> **Problem statement**:
Reproduce each line from the records that holds "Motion".

> **Supplied material**:
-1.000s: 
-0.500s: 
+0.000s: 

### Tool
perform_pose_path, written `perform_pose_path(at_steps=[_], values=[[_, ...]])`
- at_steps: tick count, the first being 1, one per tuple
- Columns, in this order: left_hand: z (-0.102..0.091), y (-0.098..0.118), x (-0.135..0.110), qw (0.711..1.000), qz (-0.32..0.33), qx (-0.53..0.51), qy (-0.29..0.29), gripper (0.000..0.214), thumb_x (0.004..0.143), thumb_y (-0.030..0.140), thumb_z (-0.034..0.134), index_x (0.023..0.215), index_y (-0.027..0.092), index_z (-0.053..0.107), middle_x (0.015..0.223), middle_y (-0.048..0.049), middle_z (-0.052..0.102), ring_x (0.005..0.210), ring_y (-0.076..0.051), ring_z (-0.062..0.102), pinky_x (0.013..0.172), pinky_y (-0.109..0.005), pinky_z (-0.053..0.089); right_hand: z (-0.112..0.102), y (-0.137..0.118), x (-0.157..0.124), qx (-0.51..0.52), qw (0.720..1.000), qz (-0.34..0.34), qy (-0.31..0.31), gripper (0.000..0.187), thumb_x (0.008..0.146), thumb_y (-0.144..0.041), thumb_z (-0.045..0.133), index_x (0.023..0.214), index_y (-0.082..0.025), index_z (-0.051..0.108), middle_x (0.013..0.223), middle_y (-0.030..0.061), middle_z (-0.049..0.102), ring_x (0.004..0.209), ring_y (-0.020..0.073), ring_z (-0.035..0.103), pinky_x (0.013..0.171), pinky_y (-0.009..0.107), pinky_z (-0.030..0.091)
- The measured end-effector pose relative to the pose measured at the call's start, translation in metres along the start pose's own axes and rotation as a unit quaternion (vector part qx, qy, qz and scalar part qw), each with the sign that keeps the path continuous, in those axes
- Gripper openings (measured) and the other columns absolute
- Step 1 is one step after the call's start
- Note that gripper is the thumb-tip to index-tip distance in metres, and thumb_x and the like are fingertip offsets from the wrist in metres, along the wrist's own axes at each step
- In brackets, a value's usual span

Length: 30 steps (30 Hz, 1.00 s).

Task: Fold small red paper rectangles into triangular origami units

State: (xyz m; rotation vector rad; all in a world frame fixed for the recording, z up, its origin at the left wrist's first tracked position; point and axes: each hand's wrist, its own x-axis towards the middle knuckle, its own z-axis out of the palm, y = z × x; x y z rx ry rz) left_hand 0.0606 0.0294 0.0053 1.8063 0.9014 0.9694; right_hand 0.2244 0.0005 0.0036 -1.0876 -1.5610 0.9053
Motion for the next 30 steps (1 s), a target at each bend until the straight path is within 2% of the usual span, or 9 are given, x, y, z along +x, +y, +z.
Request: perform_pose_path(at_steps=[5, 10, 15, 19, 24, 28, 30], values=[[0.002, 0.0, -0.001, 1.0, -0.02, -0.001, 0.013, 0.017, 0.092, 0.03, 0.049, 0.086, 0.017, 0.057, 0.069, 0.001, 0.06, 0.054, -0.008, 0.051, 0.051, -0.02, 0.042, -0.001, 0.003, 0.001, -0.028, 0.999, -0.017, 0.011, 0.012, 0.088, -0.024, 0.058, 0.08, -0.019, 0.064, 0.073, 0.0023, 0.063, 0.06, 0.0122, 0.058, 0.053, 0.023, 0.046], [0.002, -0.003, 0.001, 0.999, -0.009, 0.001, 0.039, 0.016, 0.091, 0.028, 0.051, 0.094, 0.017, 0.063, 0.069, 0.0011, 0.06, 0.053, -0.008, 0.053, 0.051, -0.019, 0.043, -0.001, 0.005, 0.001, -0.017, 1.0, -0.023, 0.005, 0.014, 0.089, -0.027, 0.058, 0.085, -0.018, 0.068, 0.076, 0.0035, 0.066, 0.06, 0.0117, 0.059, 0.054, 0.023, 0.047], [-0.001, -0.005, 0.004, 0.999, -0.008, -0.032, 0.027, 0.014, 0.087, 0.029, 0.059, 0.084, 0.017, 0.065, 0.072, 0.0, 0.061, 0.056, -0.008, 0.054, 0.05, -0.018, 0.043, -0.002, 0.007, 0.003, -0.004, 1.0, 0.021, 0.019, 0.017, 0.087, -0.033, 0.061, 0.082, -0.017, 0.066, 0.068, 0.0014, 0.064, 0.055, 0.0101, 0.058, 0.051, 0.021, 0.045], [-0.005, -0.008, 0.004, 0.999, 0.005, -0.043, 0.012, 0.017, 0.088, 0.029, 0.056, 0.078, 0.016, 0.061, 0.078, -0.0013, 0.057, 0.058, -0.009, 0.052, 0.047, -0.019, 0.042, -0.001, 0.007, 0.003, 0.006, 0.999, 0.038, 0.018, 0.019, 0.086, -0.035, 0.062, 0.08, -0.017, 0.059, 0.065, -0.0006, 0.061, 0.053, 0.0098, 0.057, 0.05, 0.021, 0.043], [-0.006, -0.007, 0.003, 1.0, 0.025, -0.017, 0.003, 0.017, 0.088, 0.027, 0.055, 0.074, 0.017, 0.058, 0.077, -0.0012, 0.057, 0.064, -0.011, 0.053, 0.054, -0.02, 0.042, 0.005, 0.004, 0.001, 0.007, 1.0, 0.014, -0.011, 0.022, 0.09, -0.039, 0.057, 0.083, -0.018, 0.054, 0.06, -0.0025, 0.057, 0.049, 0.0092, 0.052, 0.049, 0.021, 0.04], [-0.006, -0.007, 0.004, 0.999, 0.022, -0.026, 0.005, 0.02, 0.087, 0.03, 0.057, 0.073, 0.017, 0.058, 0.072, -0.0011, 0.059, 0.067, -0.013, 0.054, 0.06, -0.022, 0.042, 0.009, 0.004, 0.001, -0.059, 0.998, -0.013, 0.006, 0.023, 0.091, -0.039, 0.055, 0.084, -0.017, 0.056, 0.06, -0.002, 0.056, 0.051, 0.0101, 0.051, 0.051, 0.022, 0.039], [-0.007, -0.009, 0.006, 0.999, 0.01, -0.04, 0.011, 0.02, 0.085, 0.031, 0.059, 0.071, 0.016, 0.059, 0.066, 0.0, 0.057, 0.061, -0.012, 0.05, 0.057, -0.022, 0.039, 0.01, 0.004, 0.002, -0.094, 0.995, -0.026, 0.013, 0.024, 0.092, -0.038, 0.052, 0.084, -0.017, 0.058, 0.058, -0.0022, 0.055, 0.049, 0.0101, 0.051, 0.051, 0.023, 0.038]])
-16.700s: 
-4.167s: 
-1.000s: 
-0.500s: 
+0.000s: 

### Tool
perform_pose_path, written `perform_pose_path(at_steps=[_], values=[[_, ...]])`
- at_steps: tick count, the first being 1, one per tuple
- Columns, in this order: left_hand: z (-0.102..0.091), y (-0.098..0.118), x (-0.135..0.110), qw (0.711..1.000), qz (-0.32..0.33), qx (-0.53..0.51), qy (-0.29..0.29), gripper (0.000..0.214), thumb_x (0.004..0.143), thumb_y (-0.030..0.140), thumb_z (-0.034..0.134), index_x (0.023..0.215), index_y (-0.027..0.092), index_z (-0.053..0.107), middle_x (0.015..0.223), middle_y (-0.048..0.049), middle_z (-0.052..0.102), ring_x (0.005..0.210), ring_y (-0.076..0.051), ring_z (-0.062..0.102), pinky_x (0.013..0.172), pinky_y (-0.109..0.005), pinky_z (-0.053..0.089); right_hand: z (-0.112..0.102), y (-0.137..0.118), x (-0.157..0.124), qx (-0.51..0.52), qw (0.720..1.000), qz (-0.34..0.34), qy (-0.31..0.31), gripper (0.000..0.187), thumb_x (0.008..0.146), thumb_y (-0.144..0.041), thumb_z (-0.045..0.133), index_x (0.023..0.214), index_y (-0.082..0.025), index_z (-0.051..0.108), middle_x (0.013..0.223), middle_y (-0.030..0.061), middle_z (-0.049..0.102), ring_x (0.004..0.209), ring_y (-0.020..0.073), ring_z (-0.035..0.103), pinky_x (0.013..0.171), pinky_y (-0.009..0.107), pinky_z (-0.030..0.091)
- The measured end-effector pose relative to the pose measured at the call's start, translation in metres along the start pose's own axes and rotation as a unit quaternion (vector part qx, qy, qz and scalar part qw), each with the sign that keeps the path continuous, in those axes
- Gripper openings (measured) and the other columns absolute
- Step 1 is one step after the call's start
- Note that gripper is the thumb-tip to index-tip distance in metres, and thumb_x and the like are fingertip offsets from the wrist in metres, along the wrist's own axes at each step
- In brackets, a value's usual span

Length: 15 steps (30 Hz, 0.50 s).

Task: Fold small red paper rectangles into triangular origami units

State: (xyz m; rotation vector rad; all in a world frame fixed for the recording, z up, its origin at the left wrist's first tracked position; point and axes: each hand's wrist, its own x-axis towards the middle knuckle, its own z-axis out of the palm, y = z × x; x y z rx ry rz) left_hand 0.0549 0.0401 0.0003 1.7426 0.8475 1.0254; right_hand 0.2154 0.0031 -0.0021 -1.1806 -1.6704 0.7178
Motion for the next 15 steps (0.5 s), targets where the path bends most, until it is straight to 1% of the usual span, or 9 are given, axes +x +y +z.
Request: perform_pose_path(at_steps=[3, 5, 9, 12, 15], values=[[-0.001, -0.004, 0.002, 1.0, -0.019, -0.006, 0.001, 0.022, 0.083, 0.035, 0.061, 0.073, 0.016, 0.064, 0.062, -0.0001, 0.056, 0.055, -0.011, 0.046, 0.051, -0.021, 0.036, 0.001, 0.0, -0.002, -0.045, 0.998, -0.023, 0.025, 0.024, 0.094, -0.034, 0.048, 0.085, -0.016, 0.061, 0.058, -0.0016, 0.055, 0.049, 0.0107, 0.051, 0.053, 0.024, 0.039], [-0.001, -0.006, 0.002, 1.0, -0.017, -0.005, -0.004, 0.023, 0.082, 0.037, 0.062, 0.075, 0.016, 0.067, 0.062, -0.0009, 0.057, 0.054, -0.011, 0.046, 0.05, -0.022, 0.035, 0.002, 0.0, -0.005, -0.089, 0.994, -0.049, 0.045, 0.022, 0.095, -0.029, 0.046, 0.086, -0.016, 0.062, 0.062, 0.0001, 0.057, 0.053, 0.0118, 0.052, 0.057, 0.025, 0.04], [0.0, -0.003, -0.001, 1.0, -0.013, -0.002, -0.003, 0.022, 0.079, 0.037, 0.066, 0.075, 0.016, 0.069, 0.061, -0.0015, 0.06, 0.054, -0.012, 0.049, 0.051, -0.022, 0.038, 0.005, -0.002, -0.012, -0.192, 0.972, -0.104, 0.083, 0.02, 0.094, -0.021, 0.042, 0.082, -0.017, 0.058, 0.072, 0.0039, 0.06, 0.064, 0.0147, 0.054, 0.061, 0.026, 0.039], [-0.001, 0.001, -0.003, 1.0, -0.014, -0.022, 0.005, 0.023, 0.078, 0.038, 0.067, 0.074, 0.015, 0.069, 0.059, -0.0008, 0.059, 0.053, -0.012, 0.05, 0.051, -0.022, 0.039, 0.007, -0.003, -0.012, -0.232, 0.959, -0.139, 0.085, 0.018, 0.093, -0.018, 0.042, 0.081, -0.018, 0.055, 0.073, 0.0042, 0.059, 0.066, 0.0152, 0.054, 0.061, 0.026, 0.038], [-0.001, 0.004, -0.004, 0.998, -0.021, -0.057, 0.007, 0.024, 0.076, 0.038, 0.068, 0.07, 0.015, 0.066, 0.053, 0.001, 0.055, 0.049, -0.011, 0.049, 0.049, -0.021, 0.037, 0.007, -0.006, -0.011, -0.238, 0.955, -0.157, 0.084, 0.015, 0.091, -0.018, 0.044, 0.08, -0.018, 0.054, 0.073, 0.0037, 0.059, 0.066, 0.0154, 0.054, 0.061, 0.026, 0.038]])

> **Exercise result**:
Motion for the next 30 steps (1 s), a target at each bend until the straight path is within 2% of the usual span, or 9 are given, x, y, z along +x, +y, +z.
Motion for the next 15 steps (0.5 s), targets where the path bends most, until it is straight to 1% of the usual span, or 9 are given, axes +x +y +z.

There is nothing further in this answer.